Extracted data entries
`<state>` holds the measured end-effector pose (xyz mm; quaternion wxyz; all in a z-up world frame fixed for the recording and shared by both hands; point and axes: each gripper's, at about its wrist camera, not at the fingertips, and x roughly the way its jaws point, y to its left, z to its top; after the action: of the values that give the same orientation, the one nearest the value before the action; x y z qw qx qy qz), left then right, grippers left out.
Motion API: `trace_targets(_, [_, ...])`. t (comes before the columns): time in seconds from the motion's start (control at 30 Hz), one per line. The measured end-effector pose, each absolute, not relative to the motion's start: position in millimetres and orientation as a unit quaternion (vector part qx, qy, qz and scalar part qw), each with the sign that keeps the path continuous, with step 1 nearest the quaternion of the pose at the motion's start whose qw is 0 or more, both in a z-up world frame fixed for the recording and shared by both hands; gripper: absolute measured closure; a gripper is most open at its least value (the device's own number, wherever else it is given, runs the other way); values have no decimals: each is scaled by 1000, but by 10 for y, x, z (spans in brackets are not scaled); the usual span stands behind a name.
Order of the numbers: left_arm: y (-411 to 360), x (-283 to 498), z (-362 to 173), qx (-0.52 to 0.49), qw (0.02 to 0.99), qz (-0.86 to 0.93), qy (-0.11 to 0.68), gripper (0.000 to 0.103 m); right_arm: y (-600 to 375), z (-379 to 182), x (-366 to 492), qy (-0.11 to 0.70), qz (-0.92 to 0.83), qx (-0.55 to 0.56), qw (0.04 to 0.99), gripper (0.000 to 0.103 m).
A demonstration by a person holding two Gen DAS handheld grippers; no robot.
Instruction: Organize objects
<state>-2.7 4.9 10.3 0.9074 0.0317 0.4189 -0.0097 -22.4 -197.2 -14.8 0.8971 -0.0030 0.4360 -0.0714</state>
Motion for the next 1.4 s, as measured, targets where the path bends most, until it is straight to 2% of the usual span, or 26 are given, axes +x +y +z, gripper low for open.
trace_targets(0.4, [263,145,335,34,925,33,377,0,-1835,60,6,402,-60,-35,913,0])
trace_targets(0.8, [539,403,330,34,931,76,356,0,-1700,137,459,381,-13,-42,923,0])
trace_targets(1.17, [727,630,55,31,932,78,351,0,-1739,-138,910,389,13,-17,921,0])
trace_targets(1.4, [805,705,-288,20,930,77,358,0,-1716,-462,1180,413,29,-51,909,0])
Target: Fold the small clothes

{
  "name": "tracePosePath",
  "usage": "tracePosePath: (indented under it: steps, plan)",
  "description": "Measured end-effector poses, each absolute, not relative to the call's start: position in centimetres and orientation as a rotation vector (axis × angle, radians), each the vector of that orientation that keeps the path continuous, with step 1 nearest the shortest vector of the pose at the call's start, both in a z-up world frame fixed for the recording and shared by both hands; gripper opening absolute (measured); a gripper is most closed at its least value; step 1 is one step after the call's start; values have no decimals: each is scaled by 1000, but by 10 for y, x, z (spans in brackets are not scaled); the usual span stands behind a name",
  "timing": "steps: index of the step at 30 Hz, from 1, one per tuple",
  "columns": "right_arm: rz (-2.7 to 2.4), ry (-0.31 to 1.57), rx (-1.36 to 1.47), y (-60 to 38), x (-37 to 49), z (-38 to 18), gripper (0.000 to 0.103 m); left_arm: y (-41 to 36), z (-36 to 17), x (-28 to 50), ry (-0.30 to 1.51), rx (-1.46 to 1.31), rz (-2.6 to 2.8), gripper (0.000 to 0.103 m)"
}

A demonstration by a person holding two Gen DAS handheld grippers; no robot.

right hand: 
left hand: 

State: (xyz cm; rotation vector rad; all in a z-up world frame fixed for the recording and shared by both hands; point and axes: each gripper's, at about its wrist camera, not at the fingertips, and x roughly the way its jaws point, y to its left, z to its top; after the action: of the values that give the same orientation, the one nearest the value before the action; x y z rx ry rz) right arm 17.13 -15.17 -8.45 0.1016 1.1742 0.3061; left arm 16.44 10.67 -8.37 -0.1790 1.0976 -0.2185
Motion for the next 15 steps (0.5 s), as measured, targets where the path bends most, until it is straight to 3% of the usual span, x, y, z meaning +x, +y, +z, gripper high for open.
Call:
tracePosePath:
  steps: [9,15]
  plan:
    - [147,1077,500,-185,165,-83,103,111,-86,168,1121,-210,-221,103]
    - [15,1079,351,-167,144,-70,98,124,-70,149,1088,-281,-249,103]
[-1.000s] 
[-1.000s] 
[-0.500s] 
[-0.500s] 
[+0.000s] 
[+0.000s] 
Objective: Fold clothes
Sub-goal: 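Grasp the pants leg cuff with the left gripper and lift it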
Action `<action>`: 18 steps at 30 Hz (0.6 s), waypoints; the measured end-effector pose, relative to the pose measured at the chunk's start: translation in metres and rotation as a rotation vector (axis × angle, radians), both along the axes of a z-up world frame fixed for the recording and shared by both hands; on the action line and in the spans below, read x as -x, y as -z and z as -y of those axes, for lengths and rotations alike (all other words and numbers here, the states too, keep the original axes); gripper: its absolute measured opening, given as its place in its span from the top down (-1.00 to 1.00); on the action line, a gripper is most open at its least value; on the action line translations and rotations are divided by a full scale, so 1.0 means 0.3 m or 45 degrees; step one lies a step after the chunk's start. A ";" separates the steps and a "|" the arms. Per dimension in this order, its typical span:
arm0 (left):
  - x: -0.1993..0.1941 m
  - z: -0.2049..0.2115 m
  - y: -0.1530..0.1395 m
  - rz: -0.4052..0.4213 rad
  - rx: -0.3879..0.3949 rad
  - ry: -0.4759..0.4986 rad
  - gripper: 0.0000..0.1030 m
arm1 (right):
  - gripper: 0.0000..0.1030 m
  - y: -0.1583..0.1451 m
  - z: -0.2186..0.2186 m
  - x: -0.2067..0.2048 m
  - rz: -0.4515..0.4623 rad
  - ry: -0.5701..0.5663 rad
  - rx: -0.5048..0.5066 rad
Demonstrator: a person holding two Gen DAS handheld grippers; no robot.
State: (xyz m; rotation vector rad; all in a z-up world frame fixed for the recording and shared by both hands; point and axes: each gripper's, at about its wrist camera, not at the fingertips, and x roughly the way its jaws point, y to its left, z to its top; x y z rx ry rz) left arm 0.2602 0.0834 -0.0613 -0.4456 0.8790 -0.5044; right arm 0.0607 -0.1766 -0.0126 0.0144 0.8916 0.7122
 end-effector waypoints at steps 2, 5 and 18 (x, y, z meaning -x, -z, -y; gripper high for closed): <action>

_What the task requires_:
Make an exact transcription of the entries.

_Exercise solution_:
`<state>` holds the measured end-effector pose (xyz mm; quaternion wxyz; all in a z-up world frame fixed for the recording and shared by both hands; point and axes: each gripper's, at about its wrist camera, not at the fingertips, and x roughly the way its jaws point, y to its left, z to its top; after the action: of the values that give the same orientation, the one nearest the value before the action; x y z qw qx qy qz), left then right, grippers left out.
Motion API: `trace_targets(_, [_, ...])`. t (comes before the columns): time in seconds from the motion's start (control at 30 Hz), one per line. The measured end-effector pose, each absolute, not relative to the motion's start: position in millimetres and orientation as a unit quaternion (vector part qx, qy, qz and scalar part qw), each with the sign that keeps the path continuous, with step 1 nearest the quaternion of the pose at the motion's start whose qw is 0 or more, both in a z-up world frame fixed for the recording and shared by both hands; gripper: absolute measured closure; a gripper is most open at its least value (the device's own number, wherever else it is given, runs the other way); values have no decimals: each is scaled by 1000, but by 10 for y, x, z (spans in brackets are not scaled); the usual span stands behind a name.
Order of the numbers: left_arm: y (-411 to 360), x (-283 to 498), z (-362 to 173), qx (-0.52 to 0.49), qw (0.02 to 0.99), qz (-0.86 to 0.93), qy (-0.11 to 0.68), gripper (0.000 to 0.103 m); right_arm: y (-600 to 375), z (-379 to 182), x (-366 to 492), qy (-0.11 to 0.70), qz (-0.92 to 0.83), qx (-0.55 to 0.56), qw (0.04 to 0.99), gripper (0.000 to 0.103 m).
A demonstration by a person holding two Gen DAS handheld grippers; no robot.
Instruction: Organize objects
<state>-2.7 4.9 10.3 0.9074 0.0317 0.4189 -0.0097 -22.4 -197.2 -14.8 0.8971 -0.0030 0.4360 -0.0714</state>
Motion for the next 1.4 s, as measured, targets where the path bends most, until it is straight to 2% of the usual span, or 26 are given, axes +x +y +z, gripper low for open.
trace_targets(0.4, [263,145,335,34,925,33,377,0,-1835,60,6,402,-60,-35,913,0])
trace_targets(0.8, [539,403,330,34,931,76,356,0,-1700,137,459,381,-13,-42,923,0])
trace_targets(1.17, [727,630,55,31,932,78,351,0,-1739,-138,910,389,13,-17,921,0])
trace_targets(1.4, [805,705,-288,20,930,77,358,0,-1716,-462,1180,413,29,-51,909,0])
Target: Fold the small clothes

{
  "name": "tracePosePath",
  "usage": "tracePosePath: (indented under it: steps, plan)",
  "description": "Measured end-effector poses, each absolute, not relative to the call's start: position in centimetres and orientation as a rotation vector (axis × angle, radians), each the vector of that orientation that keeps the path continuous, with step 1 nearest the shortest vector of the pose at the call's start, both in a z-up world frame fixed for the recording and shared by both hands; gripper opening absolute (measured); a gripper is most closed at its least value; step 1 is one step after the call's start; values have no decimals: each is scaled by 1000, but by 10 for y, x, z (spans in brackets are not scaled); the usual span stands behind a name",
  "timing": "steps: index of the step at 30 Hz, from 1, one per tuple",
  "columns": "right_arm: rz (-2.7 to 2.4), ry (-0.31 to 1.57), rx (-1.36 to 1.47), y (-60 to 38), x (-37 to 49), z (-38 to 18), gripper (0.000 to 0.103 m); left_arm: y (-41 to 36), z (-36 to 17), x (-28 to 50), ry (-0.30 to 1.51), rx (-1.46 to 1.31), rz (-2.6 to 2.8), gripper (0.000 to 0.103 m)"
}

A demonstration by a person holding two Gen DAS handheld grippers; no robot.

right hand: 
left hand: 

State: (xyz cm; rotation vector rad; all in a z-up world frame fixed for the recording and shared by both hands; point and axes: each gripper's, at about its wrist camera, not at the fingertips, and x roughly the way its jaws point, y to its left, z to its top; after the action: of the values that give the same orientation, the one nearest the value before the action; x y z rx ry rz) right arm 17.13 -15.17 -8.45 0.1016 1.1742 0.3061; left arm 16.44 10.67 -8.37 -0.1790 1.0976 -0.2185
Motion for the next 15 steps (0.5 s), as measured, targets where the path bends most, until it is straight to 3% of the usual span, x, y, z meaning +x, +y, +z, gripper high for open.
Call:
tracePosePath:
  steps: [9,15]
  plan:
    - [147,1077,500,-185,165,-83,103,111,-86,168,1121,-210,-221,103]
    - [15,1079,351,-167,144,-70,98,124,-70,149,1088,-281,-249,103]
[-1.000s] 
[-1.000s] 
[-0.500s] 
[-0.500s] 
[+0.000s] 
[+0.000s] 
Objective: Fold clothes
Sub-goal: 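Grasp the pants leg cuff with the left gripper and lift it
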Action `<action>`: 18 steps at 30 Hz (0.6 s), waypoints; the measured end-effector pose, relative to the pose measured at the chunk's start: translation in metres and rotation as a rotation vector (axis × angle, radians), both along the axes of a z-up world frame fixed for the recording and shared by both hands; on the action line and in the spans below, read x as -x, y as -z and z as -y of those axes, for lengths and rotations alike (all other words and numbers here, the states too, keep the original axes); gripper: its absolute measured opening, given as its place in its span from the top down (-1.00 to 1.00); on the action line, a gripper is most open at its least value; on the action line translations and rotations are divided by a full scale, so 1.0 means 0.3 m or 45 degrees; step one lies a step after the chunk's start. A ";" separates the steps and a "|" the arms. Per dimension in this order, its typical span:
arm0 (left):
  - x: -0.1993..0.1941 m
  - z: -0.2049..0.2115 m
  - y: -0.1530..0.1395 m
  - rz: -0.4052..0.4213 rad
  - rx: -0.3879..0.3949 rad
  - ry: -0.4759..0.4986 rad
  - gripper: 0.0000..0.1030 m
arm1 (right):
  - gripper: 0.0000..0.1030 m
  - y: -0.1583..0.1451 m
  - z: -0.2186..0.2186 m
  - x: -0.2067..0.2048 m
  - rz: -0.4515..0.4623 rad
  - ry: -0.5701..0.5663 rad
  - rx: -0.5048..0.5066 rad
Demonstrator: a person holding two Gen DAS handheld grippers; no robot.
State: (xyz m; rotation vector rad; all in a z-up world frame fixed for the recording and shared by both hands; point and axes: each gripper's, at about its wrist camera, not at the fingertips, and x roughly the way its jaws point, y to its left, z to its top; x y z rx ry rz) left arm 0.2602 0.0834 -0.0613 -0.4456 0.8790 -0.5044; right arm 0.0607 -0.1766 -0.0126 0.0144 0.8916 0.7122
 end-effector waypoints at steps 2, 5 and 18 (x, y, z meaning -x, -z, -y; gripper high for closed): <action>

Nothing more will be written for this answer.